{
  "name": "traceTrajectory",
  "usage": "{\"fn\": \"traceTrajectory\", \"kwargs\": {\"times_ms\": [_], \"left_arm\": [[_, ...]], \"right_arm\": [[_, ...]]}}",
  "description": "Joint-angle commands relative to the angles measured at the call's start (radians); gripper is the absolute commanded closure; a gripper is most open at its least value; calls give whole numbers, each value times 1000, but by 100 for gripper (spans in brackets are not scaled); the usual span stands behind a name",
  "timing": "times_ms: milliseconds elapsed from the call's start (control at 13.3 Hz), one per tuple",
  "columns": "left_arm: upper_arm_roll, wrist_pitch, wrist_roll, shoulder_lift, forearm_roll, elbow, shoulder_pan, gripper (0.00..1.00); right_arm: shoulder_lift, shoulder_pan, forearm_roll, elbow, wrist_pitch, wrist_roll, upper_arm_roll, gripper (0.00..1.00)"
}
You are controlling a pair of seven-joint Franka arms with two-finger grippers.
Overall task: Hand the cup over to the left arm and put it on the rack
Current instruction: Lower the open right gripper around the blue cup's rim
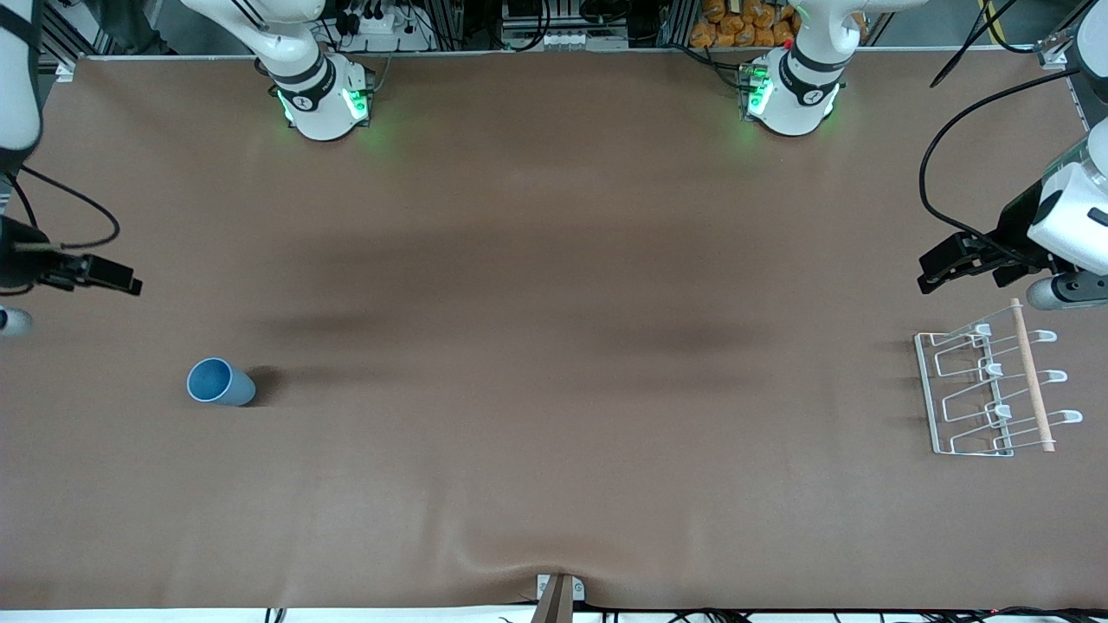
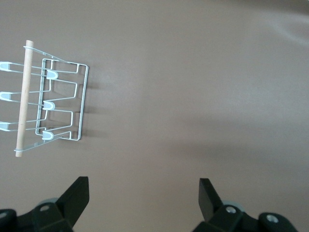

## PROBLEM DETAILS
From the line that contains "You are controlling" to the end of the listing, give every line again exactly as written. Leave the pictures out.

## TASK ANSWER
You are controlling a pair of seven-joint Franka arms with two-finger grippers.
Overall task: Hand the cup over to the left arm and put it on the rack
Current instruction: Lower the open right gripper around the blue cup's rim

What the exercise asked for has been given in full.